Several factors determine on which side of the field we will sit. Some family members prefer the side with the best team colors, or worst season record, but, tonight, we choose the side nearest the entrance since we are tardy.

We position ourselves in a group of students, parents and grandparents. The excitement level is contagious. Knowing not a single person in the stands, we are soon endeared to our side’s team. The younger children love the mascot, a student dressed in a particularly warm-looking bulldog outfit who is cheering the team on to victory.

“Orders to go,” offers the 7-year-old. He’ll make the trip to the snack shop manned by parents of the booster club of the home team. The offerings are suitable for any age group--popcorn, soda pop, hot dogs, nachos, candy and ice cream bars. There is no relation between what one feeds a family prior to a football game and what one’s family can consume in the open-air frenzy. (Working parents should consider omitting the evening meal and proceed directly to the snack shop at the onset of the game.)

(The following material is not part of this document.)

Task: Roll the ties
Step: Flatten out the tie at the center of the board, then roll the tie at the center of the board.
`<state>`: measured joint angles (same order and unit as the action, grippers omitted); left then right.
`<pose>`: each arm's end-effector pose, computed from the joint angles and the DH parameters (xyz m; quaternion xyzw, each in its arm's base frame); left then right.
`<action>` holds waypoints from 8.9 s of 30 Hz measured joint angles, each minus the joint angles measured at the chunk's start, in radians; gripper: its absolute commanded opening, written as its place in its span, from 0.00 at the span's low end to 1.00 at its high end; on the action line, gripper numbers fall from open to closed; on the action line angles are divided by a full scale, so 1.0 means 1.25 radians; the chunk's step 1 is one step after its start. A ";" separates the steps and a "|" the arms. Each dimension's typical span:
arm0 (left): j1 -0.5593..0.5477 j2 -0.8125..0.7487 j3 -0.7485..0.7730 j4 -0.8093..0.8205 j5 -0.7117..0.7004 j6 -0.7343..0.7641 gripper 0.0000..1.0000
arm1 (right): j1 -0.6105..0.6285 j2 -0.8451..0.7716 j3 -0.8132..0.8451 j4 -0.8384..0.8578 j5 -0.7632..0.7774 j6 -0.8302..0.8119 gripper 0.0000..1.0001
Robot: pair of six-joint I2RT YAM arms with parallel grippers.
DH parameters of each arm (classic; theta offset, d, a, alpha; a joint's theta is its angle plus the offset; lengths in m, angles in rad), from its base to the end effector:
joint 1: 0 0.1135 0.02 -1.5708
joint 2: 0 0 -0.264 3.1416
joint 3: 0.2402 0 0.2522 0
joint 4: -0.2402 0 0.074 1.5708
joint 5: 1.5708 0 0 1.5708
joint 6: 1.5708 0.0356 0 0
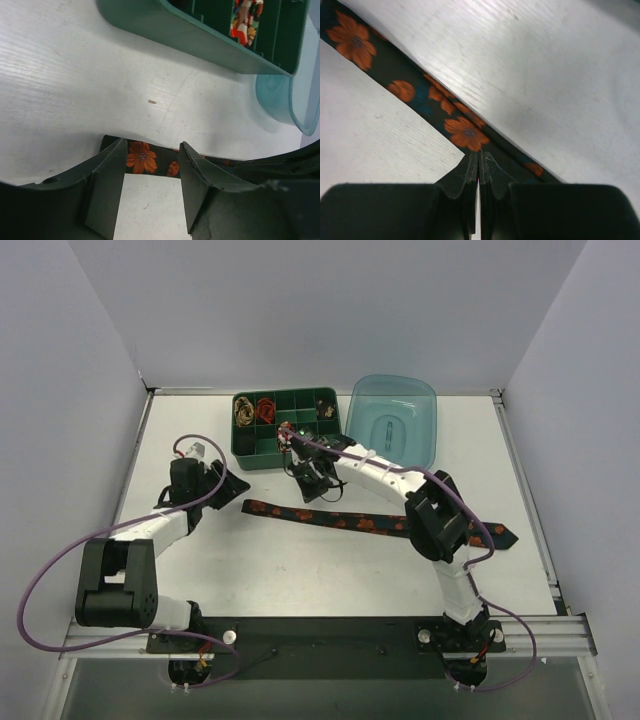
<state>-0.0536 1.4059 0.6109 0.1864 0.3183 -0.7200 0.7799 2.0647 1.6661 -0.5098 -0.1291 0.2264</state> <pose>0.2785 -0.0261 0.1794 -0.2170 0.8511 -0.3025 0.3702 0.3248 0.3277 0.2200 -0.2780 0.9020 0.2099 0.2549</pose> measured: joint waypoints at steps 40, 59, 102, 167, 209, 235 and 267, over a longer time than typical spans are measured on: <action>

“May I use the binoculars?” asks the 16-year-old son. I note that while concentrating on the team’s defense, he also positions the glasses on the distant side where the team’s cheerleaders are cavorting.

The 10-year-old and her friends always position themselves directly in front of the cheerleaders. Tonight they are joined by a diminutive 3-year-old girl who is dressed in a cheerleading-like outfit and jumps in rhythm in the stands. “Stomp your feet and clap your hands,” yell the cheerleaders to the crowd.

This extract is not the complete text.